→ **Activity**: Scan the entries below and return each line that contains "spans".

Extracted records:
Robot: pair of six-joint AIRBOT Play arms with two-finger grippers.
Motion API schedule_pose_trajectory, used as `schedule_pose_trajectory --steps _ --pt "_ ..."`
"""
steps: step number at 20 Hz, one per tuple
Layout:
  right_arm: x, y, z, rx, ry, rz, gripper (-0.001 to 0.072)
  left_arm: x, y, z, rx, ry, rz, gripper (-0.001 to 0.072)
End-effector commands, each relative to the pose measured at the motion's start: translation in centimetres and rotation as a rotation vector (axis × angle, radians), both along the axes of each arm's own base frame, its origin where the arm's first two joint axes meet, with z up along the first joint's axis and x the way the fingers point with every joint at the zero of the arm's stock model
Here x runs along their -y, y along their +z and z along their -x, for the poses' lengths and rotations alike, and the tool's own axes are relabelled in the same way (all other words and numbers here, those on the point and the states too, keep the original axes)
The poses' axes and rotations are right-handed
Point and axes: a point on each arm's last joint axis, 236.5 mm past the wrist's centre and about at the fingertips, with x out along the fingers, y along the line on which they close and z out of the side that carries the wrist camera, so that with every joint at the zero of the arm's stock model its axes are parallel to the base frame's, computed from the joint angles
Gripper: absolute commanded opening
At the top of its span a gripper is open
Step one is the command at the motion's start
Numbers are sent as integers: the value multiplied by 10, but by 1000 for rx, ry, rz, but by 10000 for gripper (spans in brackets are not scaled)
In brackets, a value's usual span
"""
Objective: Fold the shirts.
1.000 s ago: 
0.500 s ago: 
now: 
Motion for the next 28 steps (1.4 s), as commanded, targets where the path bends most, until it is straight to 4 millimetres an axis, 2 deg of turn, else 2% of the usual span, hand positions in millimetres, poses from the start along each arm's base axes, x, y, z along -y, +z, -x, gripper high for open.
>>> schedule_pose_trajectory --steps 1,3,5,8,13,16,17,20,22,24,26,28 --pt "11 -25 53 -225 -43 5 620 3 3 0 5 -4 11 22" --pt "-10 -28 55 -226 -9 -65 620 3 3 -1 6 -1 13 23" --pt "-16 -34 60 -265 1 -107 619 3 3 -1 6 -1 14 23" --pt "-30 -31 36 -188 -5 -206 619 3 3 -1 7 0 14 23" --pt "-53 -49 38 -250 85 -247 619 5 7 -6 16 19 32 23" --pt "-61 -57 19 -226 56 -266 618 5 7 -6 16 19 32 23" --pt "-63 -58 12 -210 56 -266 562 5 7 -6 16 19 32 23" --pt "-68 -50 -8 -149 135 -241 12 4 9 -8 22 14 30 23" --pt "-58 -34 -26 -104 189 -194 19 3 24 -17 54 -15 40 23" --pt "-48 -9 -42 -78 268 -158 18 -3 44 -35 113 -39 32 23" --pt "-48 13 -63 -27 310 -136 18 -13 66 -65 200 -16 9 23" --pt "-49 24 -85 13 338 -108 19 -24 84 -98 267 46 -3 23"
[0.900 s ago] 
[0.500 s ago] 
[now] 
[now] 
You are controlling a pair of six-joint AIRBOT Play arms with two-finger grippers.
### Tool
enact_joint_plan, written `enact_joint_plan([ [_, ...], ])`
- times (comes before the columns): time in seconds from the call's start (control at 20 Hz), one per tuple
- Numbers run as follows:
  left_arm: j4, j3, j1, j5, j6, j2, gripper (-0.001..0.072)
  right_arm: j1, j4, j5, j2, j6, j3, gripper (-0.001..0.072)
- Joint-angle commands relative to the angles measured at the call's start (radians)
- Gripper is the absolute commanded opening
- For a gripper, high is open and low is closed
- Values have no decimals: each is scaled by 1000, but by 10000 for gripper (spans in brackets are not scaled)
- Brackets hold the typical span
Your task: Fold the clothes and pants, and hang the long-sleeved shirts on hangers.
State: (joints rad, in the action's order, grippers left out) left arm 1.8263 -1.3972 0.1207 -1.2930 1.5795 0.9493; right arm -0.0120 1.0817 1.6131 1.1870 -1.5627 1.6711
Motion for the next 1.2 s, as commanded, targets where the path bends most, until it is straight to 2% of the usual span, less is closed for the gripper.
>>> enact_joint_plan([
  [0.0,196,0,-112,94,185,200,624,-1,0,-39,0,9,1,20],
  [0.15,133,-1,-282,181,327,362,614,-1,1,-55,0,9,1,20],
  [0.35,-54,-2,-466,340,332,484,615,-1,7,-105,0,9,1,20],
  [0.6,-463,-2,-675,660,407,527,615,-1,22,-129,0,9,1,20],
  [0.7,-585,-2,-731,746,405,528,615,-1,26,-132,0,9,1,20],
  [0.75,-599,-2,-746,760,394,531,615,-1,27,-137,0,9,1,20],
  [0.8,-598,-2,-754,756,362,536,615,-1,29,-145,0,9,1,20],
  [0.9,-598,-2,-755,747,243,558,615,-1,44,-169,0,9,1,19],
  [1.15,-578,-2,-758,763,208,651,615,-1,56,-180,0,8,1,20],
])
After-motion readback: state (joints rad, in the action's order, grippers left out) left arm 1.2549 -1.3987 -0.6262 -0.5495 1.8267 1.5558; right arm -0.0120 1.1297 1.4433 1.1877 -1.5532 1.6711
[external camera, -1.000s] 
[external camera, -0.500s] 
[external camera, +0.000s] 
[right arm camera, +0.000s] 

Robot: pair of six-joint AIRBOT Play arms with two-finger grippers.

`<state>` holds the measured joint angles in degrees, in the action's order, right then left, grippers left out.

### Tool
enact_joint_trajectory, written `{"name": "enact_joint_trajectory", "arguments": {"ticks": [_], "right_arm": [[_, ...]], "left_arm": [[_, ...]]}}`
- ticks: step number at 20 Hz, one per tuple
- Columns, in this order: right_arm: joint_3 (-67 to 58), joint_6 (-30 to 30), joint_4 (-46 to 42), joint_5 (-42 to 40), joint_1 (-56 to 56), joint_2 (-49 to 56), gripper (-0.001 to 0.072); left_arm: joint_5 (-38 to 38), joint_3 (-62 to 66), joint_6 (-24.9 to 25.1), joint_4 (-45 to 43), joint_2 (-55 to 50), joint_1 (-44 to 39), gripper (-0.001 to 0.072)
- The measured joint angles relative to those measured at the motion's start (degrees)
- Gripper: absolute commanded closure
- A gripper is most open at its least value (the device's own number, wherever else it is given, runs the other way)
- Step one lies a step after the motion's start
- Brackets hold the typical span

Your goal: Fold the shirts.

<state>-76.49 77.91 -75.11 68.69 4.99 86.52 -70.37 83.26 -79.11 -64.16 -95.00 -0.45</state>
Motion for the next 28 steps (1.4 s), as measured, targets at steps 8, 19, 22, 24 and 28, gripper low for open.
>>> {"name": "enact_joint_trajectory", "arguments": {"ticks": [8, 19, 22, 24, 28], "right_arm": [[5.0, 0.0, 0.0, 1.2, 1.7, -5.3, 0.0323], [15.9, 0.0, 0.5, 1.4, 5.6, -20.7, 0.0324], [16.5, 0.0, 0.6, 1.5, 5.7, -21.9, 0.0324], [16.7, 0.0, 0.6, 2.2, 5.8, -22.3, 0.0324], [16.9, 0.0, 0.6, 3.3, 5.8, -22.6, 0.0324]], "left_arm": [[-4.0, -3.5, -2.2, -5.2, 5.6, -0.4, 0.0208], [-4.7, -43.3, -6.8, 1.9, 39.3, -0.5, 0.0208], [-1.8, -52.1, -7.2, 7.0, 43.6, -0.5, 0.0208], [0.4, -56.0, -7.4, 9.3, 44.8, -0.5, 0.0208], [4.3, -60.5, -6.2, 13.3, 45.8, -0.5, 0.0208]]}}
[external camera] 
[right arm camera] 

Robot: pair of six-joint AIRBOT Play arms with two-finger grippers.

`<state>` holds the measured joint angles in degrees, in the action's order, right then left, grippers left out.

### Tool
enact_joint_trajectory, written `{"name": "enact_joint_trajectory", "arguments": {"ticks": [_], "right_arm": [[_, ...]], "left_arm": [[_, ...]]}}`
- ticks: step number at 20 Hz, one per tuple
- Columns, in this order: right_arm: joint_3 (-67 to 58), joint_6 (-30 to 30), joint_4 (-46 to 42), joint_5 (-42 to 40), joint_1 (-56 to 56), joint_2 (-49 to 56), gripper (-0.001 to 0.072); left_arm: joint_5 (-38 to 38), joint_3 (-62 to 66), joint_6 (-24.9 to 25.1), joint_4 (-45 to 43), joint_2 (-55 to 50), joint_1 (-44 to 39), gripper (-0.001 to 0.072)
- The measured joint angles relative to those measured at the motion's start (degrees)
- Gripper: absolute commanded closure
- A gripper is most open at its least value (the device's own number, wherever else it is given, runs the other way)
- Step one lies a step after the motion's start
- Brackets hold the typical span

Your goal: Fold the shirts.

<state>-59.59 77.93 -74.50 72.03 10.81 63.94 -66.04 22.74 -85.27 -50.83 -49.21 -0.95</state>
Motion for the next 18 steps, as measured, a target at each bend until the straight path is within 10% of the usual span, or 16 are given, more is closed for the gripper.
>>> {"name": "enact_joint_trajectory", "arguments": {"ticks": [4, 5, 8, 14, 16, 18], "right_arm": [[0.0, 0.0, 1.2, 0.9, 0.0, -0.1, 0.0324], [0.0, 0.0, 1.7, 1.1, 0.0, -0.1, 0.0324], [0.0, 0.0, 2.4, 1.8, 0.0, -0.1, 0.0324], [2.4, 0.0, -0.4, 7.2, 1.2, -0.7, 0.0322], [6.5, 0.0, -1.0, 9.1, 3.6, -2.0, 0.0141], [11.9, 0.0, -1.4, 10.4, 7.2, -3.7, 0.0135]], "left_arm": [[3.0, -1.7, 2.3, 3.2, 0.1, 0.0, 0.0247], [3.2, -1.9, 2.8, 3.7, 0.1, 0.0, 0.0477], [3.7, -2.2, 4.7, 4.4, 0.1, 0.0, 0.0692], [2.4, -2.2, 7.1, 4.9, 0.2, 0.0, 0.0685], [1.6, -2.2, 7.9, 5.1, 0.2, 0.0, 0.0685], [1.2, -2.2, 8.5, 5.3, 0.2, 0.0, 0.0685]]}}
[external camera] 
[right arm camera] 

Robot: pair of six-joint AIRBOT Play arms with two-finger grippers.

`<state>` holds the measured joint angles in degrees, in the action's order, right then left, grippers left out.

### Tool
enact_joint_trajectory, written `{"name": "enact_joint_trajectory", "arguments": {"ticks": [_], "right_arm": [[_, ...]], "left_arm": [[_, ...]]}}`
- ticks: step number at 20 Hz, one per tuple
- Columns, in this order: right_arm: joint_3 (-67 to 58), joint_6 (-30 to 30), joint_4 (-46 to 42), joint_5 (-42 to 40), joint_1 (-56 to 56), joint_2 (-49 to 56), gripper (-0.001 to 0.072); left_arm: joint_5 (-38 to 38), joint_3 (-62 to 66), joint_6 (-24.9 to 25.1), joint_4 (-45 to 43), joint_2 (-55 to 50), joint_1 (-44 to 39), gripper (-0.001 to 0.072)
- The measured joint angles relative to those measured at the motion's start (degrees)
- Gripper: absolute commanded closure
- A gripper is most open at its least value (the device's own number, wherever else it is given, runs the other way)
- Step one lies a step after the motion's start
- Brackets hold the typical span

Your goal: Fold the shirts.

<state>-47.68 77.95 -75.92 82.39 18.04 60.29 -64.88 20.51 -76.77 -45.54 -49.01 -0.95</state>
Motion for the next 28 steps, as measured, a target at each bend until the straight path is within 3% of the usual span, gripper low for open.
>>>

→ **Exercise solution**:
Numbers are sent as integers: the value multiplied by 10, but by 1000 for rx, ry, rz, but by 10000 for gripper (spans in brackets are not scaled)
- Values have no decimals: each is scaled by 1000, but by 10000 for gripper (spans in brackets are not scaled)

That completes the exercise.